Thanks for the posts. I feel a bit disconcerted that they want to investigate 2 years after the event. When they said at the ultrasound they would do a needle biopsy I panicked, which was why it wasn't done. The Doctor was very kind and said the ultrasound revealed nothing sinister but a needle biopsy would confirm that and referred me back to the surgeon. Unfortunately prior to this appointment next week the surgeon has sent me a slightly strange letter saying the ultrasound was indeterminate and I refused the biopsy so needed to be seen in clinic to discuss my future management. I hope this is just standard "NHS talk" but has only had the effect of making me worried and anxious.
I had a small lump on my DIEP recon, so my surgeon requested an ultrasound and biopsy. This came back as fat necrosis, and I was glad that I had had the u/s and biopsy as I no longer worried about it. This was about 6 months after the recon which was done 3 years ago, and now it has completely disappeared.
Immediately post DIEP recon I sufferred with fat necrosis in the medial aspect of my recon, this resolved over time with no intervention and is now nice and soft just like the rest of my boob plus I had no further investigations. I also noticed 4 months post op that I had a big lump just under my axillary scar (SNB) that was the size of a golf ball. During my reduction and uplift to other side my surgeon went in and removed this lump. It was sent routinely to the path lab where they confirmed it as fat necrosis. At no time did I have any further investigations as they were confident that we were just dealing with fat necrosis and nothing else. I also had a small fat lump around the drain site on my abdominal scar which they removed for me as it was really hard and caused some discomfort.
I must admit that I was probably treated in this way as my initial dx was of DCIS with no invasion and so did not have chemo or rads and so I am unaware of any other protocol that they may use. Sorry
Do hope this has been of some help and I hope that you get sorted soon.
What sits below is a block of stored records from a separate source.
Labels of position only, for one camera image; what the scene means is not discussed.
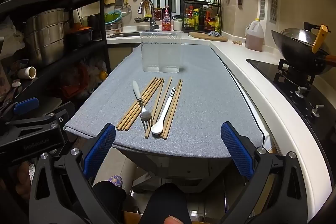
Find person's left leg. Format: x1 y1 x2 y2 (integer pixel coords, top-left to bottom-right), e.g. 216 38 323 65
93 181 127 224

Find black canister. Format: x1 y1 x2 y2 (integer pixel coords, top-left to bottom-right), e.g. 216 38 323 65
87 14 102 40

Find large steel pot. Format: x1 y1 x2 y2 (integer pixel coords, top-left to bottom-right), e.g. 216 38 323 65
24 8 66 67

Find clear plastic utensil container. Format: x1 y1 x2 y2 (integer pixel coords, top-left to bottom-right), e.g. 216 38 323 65
139 30 183 73

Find person's right hand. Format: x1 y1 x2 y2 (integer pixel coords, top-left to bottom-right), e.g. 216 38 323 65
157 216 182 224

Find patterned slipper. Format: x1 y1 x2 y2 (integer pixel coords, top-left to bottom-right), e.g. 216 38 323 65
108 175 123 188

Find white spoon striped handle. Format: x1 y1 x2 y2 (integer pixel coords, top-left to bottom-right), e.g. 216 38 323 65
150 87 177 135

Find red label sauce bottle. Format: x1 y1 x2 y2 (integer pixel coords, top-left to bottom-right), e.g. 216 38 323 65
205 7 215 30

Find bunch of wooden chopsticks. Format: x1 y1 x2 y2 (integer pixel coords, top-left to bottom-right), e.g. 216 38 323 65
116 76 183 140

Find round wooden cutting board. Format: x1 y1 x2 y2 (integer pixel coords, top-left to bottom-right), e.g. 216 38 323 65
188 31 229 42

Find black wire spice rack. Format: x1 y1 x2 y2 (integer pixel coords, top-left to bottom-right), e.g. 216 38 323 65
183 0 222 33

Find wide wall vent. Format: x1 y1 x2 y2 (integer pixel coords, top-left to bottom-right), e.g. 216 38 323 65
270 0 278 24

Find steel sink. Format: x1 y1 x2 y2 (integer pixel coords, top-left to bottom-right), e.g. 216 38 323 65
107 32 141 38

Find steel wok lid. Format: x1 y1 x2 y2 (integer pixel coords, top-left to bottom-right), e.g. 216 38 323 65
280 22 328 47

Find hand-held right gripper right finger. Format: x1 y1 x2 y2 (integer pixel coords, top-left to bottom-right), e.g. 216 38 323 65
220 121 308 224

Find red capped sauce bottle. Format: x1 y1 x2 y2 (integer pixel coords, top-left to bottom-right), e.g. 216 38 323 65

Hi I wondered if anyone else has had fat necrosis following a DIEP flap reconstruction. If you did was there any further test to establish it was fat necrosis? I had my reconstruction done in Feb 2008 and after the first chemo the whole reconstruction went extremely hard and painful. This then eased to a large spot, approx 5cm of fat necrosis. Now in the last two years I have been seen numerous times in clinics etc and told this is fat necrosis, nothing to worry about. A new surgeon has seen me and referred me for an ultrasound, to be sure. At the ultrasound they told me nothing sinister was shown but would need to do a needle biopsy for completeness. I refused saying this wasn't necessary, nothing had changed etc in 2 years.
I wondered if the ultrasound and needle biopsy was standard investigations for fat necrosis following a DIEP flap reconstruction?